## Exercise
Give the count of lines in the records below that contain "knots", and say nothing more.

## Records for this exercise
# # # # # # #

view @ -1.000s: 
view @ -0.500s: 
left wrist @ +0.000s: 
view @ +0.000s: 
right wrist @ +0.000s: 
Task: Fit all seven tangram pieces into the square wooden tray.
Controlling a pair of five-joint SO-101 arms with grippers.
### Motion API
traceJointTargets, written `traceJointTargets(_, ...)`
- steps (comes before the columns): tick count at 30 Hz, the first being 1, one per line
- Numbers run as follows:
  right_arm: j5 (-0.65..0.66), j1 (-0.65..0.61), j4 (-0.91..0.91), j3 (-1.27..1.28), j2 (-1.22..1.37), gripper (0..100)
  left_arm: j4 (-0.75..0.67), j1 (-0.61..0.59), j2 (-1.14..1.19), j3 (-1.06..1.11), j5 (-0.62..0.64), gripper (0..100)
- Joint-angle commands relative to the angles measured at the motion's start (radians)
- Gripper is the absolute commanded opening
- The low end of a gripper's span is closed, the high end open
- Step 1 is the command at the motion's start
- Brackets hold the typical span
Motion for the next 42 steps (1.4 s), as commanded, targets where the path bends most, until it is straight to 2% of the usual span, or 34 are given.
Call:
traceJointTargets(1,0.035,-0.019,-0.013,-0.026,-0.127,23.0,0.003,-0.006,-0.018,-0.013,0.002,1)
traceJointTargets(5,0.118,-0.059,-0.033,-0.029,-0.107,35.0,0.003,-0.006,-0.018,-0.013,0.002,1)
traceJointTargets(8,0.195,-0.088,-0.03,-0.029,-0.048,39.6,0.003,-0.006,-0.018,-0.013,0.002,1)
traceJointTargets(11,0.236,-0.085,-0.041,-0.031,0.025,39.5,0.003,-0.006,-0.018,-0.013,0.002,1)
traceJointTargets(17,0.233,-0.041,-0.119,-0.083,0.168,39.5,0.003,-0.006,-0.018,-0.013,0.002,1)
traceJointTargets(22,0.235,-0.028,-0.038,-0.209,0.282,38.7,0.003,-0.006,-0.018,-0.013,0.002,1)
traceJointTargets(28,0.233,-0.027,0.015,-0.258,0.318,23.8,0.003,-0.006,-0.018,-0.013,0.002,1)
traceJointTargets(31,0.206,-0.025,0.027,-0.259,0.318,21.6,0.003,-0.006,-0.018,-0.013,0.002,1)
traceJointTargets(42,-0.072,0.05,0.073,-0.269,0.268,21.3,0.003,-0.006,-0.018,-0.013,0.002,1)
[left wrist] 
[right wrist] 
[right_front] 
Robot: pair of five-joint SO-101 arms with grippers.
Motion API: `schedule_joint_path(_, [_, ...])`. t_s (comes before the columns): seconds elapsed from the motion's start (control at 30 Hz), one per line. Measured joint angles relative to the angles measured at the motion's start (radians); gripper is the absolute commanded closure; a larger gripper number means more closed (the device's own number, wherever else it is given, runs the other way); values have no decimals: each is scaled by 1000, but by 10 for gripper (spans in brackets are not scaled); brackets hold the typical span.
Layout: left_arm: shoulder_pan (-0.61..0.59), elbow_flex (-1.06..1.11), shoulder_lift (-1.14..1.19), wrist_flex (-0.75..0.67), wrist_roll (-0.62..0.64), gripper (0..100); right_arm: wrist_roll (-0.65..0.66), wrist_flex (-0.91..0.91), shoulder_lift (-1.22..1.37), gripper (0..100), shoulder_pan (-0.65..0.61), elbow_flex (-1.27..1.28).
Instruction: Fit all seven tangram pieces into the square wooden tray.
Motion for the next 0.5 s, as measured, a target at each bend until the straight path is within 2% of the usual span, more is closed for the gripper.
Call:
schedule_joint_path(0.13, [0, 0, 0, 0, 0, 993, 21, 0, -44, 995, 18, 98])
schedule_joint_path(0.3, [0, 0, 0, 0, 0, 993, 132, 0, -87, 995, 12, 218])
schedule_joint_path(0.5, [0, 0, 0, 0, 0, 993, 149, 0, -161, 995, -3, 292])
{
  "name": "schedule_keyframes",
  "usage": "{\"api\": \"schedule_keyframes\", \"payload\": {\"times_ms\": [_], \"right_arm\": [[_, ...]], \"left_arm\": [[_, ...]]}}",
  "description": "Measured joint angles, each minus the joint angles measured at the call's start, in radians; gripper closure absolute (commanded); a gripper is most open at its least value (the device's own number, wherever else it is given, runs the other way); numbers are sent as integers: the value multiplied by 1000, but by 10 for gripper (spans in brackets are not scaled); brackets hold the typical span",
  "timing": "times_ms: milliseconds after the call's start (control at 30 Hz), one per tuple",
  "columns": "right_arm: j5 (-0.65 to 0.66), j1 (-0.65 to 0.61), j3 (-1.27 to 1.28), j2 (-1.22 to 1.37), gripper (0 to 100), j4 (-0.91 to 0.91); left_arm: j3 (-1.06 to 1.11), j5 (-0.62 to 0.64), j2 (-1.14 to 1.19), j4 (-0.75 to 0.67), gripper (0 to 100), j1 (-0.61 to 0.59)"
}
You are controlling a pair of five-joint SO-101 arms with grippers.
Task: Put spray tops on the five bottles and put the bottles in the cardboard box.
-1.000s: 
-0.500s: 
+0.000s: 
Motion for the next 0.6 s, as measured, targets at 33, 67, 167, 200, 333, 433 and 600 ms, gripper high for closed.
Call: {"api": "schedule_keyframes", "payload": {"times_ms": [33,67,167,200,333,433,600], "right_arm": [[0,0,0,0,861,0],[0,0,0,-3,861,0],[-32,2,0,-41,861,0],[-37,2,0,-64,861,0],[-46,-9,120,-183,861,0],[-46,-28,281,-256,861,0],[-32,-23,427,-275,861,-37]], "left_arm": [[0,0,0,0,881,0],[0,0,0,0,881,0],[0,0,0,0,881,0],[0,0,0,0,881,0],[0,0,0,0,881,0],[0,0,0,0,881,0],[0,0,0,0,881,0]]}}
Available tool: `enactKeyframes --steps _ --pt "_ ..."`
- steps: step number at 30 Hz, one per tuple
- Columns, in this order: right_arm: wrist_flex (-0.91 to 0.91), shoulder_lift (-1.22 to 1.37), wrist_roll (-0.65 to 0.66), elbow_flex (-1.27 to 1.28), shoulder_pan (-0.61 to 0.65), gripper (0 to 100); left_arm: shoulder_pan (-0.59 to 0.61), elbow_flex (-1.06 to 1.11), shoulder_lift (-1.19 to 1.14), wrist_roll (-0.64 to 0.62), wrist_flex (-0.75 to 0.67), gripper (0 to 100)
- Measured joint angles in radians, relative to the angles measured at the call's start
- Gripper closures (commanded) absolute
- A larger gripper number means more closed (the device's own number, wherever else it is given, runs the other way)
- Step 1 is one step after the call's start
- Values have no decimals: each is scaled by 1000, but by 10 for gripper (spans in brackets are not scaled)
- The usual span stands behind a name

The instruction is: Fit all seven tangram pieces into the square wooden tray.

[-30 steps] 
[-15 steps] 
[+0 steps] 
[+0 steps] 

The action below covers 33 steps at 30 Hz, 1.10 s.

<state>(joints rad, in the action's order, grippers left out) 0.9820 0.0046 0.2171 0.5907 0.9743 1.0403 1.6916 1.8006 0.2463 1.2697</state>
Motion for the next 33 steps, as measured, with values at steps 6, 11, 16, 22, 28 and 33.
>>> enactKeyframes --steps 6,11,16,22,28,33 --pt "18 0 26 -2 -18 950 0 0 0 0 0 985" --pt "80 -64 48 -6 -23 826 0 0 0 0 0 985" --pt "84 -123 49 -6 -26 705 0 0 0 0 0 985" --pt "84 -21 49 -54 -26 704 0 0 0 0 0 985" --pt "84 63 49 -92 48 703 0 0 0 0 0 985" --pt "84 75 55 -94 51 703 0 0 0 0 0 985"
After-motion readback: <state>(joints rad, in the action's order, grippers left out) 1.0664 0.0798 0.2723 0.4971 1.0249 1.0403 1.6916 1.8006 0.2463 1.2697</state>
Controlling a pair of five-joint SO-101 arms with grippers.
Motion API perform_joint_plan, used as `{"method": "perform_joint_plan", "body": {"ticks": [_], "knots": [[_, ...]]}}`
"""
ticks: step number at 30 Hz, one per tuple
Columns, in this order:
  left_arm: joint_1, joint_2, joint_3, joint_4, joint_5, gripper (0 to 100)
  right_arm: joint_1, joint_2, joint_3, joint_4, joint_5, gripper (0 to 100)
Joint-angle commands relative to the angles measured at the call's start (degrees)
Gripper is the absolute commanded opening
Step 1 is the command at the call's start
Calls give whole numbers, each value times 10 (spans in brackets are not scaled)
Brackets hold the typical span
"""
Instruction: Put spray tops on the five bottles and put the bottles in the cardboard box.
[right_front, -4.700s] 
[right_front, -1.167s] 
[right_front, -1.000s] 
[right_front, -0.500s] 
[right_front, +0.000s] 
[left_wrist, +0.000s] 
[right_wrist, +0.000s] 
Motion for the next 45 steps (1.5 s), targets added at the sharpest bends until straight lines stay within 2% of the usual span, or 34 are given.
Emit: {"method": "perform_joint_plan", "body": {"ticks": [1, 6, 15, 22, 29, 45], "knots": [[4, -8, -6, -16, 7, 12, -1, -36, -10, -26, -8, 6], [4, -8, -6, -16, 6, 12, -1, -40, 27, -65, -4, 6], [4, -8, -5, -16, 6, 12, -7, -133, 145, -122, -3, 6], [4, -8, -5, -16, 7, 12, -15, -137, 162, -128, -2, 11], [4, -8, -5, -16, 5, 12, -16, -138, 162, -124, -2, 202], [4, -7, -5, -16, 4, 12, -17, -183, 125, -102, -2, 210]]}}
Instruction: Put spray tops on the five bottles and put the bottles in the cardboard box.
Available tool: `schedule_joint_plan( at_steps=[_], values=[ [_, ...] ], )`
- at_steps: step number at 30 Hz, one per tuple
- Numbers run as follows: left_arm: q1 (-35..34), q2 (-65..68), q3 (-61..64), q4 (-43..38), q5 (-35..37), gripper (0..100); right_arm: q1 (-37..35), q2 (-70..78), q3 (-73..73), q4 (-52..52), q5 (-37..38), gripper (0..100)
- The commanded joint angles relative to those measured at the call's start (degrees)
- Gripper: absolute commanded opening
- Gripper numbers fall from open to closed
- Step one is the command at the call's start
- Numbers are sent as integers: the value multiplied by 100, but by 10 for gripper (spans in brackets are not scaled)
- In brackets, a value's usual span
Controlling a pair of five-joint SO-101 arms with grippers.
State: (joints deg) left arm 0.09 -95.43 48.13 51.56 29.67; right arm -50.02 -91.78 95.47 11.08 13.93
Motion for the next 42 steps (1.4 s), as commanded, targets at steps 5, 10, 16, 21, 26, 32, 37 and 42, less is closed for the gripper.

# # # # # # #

## Answer space
2